Media Owners Association of Tanzania (MOAT) Chairman Reginald Mengi said the government has made a commendable job in the war on the vice but ought to be tougher with the kingpins of grand corruption.
“In my view, it is difficult to win this war without dealing with the elements behind grand corruption. Once you deal with even just one of them, the others will be scared stiff,” he noted, adding that merely reining in bribe takers while bribe givers are off the hook does not help much.
Mengi explained that grand corruption suspects are filthy rich and sometimes use money to protect themselves “so containing them calls for stern measures and a high degree of accountability on the part of the relevant authorities if corruption rings are to be dismantled”.

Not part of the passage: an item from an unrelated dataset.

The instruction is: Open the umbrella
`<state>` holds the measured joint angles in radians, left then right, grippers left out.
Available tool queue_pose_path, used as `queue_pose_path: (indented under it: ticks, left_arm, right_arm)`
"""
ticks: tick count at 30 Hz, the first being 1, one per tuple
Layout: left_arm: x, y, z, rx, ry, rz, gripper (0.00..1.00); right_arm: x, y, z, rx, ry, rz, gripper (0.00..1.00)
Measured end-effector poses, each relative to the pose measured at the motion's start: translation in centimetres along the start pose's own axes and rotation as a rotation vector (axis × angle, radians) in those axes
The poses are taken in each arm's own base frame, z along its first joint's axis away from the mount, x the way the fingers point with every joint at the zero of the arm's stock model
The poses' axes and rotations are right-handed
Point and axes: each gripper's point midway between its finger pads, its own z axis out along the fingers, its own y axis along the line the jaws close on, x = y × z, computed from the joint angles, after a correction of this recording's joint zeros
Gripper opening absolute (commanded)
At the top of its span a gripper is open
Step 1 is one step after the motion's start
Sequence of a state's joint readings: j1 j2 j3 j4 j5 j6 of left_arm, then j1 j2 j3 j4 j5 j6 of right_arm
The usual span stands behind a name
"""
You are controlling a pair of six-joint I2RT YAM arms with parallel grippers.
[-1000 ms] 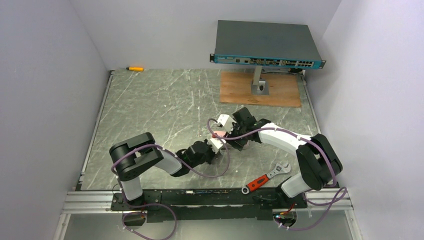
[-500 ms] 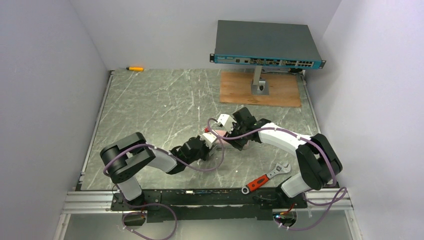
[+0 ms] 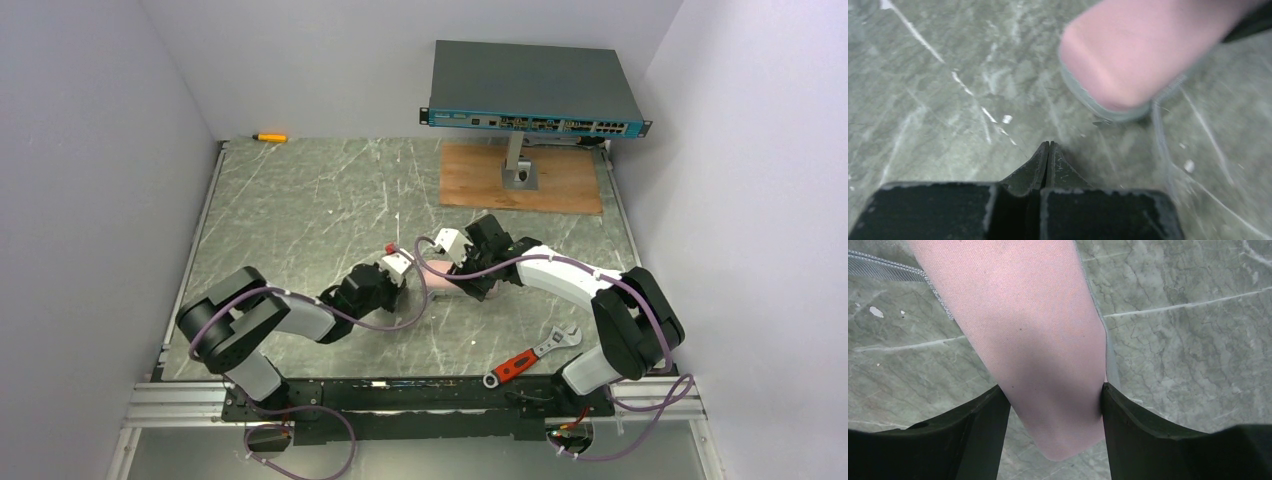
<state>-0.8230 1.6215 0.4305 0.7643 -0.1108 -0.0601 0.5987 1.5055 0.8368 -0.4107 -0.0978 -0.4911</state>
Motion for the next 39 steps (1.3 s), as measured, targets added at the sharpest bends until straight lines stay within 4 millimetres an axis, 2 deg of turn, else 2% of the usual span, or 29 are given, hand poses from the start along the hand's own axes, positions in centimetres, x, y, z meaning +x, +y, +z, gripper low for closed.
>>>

He warned that if corruption gets more rampant and vicious, it will turn into some form of national culture and therefore a lot more difficult to tame.
Civic United Front Deputy Secretary General Julius Mtatiro said PCCB did a recommendable job during the CCM opinion polls last year, including nabbing many people suspected to be bribe givers, “but shockingly it failed to deal with corrupt candidates during the General Election campaigns”.
Tanzania National Business Council Executive Secretary Dunstan Mrutu noted that corruption has made doing business in Tanzania overly costly “since one has to grease several palms before one can start a business”.
Mathias Chikawe, Minister of State in the President’s Office (Good Governance), directed all leaders responsible for good governance to make sure that leadership ethics are implemented.
He issued the order when opening the meeting, also calling on political and religious leaders to combat corruption by talking their followers into at changing their mindset vis-à-vis the vice.
Meanwhile, Norwegian Ambassador Ingunn Klepsvik said corruption was a major obstacle to meaningful development. She said her country would continue supporting Tanzania in the war on the vice.
United Nations Development Programme Resident Coordinator Philip Poinsot said winning the war on corruption was a guarantee for society to benefit through improved social services.
He said the UN has been supporting capacity building training for PCCB staff and police officers and supports the implementation of various other corruption programmes meant at fighting corruption.